Work request: Give the listing again in full and exactly, apart from its pictures.

Recorded data:

+ + + +

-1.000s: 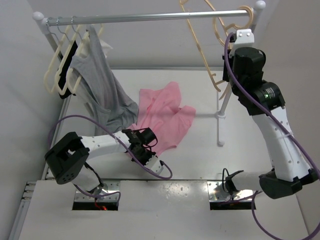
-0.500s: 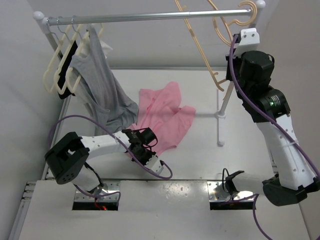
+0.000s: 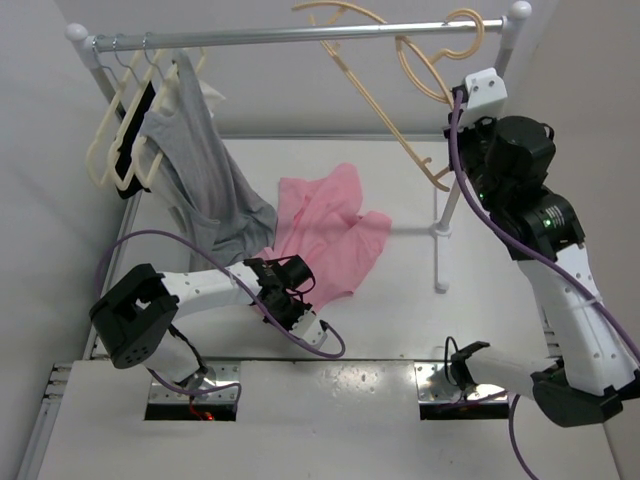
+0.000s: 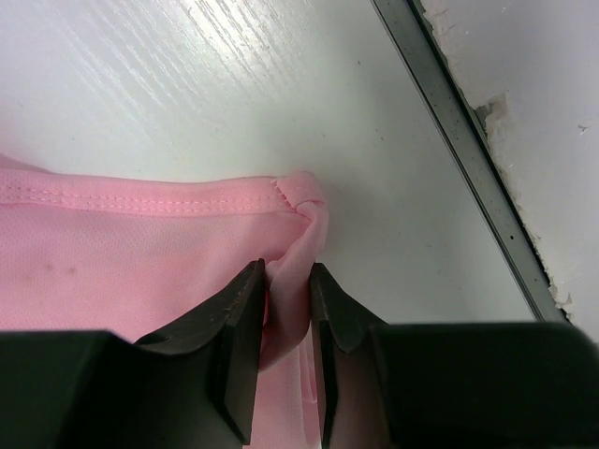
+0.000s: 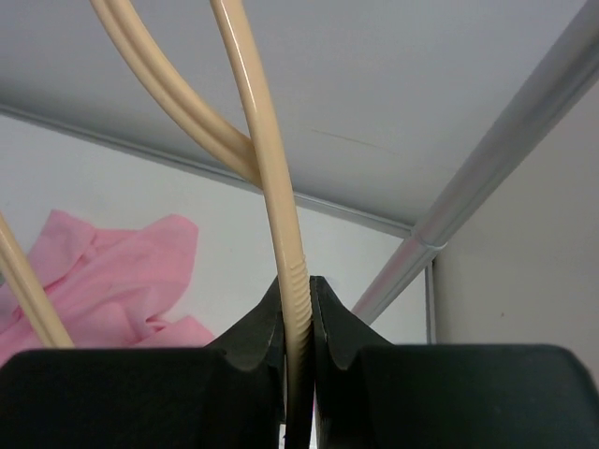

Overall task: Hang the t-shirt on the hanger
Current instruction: Grab a hanger with the right arm, then place tshirt on hanger

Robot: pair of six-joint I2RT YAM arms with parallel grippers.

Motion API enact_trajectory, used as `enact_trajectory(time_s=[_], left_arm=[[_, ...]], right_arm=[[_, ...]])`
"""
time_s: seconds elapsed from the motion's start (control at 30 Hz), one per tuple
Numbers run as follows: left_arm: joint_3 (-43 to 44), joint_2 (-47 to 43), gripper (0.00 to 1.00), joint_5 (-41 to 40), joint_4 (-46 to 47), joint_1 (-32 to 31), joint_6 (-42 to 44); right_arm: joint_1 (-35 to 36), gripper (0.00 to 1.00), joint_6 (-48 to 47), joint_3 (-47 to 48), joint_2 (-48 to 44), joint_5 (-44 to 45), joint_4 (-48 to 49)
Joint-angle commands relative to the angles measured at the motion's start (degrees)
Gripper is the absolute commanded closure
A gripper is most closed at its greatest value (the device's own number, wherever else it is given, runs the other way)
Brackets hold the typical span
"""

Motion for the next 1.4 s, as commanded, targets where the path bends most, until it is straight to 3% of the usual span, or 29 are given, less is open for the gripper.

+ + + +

Your response:
-1.000s: 
-0.500s: 
+0.000s: 
+0.000s: 
+0.000s: 

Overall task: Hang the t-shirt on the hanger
Current instruction: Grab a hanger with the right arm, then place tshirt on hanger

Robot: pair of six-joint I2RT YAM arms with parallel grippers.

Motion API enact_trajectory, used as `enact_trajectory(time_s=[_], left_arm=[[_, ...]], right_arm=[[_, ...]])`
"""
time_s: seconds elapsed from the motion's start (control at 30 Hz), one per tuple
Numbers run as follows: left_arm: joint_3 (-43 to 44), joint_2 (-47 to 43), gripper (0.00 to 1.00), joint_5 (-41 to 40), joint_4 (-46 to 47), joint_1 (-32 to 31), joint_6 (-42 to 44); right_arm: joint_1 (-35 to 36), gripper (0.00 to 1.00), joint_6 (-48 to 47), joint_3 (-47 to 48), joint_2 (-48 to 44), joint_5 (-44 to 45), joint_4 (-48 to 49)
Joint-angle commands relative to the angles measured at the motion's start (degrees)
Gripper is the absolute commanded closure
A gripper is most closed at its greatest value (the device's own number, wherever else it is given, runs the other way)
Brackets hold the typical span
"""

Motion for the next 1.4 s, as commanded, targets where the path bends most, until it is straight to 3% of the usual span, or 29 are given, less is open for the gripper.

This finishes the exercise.